Has the Wall Street Journal done a 180 on Glass-Steagall?
Readers of the Wall Street Journal edit page today encountered an editorial siding with Andrew J. Hall, the castle-owning commodities trader fighting for his $100 million payday but criticising the corporate structure of Citi that made that payday possible.
We think a contract is a contract, and if Mr. Hall is owed $100 million then Citigroup ought to pay it. But an equally important issue—especially for taxpayers—is whether Citigroup ought to own a high-risk trading operation like Phibro. As a bank holding company, Citi is funded in part with deposits insured by the taxpayer. And we know from painful experience that regulators think Citigroup is too big to fail.
What the Journal editorial board seems to be saying here is “Bring Back Glass-Steagall! “
Whining about Andrew Hall’s bonus is the cheap way to avoid answering the difficult question of “too big to fail” while appearing to seek financial reform. Of course, if the question were answered, there would be no need to address compensation at all. Smaller, more tightly regulated banks do not run the risks that generate huge returns and huge salaries.
Translation: We wouldn’t even be having this conversation about excessive compensation if we hadn’t repealed the law that barred guys like Andrew Hall from amplifying their risky bets with your hard-earned cash.
See, the compensation wouldn’t be so excessive in the first place, because it wouldn’t have been possible to lever and arbitrage your way to such dramatically huge short-term returns at the possible expense of the entire financial system,* (and maybe the world’s physicists would have even devised a way to stop the ice caps from melting instead of spending the past decade modelling new ways of tranching) if only the Democrats had not repealed the sacred Glass-Steagall Act back in 1999!
Where could the Democrats have gotten that crazy idea of repealing a crucial piece of the New Deal financial reforms? Let’s travel back o the Wall Street Journal editorial page of April 7, 1998, shall we?
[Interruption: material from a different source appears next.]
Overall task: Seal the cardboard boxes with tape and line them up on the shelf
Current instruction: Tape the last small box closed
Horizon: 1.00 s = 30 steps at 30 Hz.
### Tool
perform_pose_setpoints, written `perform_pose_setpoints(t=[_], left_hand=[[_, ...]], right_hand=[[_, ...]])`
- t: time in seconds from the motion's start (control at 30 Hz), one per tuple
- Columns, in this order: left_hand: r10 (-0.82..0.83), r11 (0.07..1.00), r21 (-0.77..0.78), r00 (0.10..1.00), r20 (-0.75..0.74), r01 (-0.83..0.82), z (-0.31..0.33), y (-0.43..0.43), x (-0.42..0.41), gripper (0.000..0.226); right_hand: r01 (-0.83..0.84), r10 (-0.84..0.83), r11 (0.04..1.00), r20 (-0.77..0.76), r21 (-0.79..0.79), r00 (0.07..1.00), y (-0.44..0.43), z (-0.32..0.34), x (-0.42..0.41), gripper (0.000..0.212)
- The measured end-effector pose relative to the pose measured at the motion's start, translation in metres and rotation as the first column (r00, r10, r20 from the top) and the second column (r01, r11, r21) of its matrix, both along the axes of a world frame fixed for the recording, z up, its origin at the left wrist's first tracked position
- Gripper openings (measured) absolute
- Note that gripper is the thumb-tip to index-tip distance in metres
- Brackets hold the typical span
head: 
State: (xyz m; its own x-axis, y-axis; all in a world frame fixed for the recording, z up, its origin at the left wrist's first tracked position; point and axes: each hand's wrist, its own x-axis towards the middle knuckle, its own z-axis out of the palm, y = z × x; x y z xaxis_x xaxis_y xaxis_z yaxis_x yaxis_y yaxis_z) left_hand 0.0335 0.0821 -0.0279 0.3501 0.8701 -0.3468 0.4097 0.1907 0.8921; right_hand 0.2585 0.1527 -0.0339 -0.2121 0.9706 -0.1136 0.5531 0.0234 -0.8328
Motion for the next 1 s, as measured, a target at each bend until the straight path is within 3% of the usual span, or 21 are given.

What’s really big here is that for the first time a financial services company has been created that reflects the true scope and versatility of the modern, global marketplace. Conjoined, Citicorp and travellers hope to reach customers just about anywhere money is passing between hands on the planet, and offer them easier access to the vast net of financial instruments that criss-cross the globe. This lets people tailor the management of their money in ways best suited to individual needs. And that is a sales formula not just for enhancing shareholder wealth at Citicorp and travellers (both stocks soared Monday morning on the news of the merger). It is by trundling down avenues such as this that the whole world now creates wealth…
“Big,” however, is a word that still triggers arrhythmia among the codgers of various legislatures and government regulatory agencies. So expect critics to pile on once the news starts to sink in.
For this merger to stick, the Federal Reserve must over the next few years approve various aspects of the new Citigroup’s operations. Congress, for its part, has failed 11 times over the past dozen years — most recently, last week — to output a bill reforming the antique known as Glass-Steagall, whose mirrors allow regulators to see the financial world as divided into the neat nooks of investment banking and commercial banking. These bills keep dying in committee, not so much on ideological grounds but partly because the whole exercise is a turf war. Laws separating the functions of banks, insurance companies and brokerage firms have left each of these industries with its own patch to defend.
It really is a new day on Wall Street.
*Because in this universe, banks and regulators would have learned something from the collapse of Long Term Capital Management.